Place and Paradise: Artists from Santa Barbara

March 5 - August 31, 2020
Montecito, CA

About

Heather James Montecito presents an exhibition featuring artists from Santa Barbara and the surrounding communities. These artists explore themes of location and change by contextualizing and recontextualizing space and time. Santa Barbara often refers to itself as the “American Riviera”; the artworks in the exhibition speak to both the search and questioning of this idea of paradise and of place.

Ann Diener builds up her drawings with the records and traces of a location’s history. Her drawings appear as if each layer of a palimpsest were made legible.
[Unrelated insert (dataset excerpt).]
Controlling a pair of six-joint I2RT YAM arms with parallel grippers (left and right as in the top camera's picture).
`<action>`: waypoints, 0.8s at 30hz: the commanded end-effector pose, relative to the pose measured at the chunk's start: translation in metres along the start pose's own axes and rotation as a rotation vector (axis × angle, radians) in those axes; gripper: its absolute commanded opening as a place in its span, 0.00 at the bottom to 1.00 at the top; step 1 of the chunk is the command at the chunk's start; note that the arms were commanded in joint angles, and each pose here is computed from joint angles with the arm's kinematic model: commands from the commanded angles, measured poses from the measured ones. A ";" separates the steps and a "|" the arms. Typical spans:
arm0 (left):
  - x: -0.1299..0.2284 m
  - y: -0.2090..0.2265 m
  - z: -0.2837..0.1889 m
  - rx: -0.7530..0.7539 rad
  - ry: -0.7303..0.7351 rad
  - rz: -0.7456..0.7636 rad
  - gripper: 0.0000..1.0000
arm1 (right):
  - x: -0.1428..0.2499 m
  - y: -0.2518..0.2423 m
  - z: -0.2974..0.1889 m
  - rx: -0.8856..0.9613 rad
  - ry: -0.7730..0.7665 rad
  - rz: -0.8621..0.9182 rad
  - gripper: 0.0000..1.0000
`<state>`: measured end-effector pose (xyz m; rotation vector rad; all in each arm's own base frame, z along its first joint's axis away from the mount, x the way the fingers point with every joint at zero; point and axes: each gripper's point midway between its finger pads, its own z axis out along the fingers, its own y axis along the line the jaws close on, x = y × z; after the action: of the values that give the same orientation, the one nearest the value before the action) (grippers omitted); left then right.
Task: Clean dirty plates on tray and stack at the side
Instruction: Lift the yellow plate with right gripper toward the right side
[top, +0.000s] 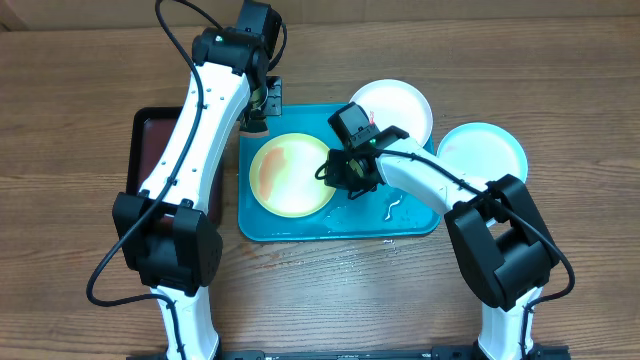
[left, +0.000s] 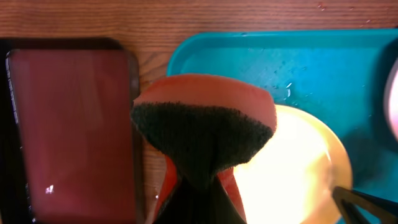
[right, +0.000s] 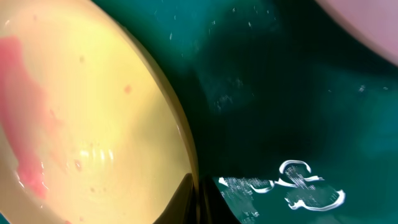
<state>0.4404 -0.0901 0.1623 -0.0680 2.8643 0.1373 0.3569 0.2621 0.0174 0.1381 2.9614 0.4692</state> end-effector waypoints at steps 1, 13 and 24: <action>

The amassing of markings, objects, and buildings creates a kind of new present or topography while still maintaining the memory of a place. What changes have occurred and how do we track these changes?

Penelope Gottlieb’s paintings are aesthetically beautiful and give shape to the emotions of botanical loss. Gottlieb moves beyond the traditional renderings for plants to create images at once real and imagined, like a memory that doesn’t quite come into focus. In the exhibited “Vanishing Species” series, the artist paints orchids that are vulnerable to extinction. With its highly reflective surface, the flower almost places the viewer in the same frame, thereby questioning the relationship between human and flora, viewer and viewed.

Russell Young presents an icon of Hollywood and California glamor – Marilyn Monroe. His screen-printing technique on linen recalls American Pop Art while the added diamond dust adds a contemporary opulence. Young’s continuation of the Pop Art lineage speaks to his ability to recontextualize cultural icons from his perspective as British born immigrant growing up across the pond with these images.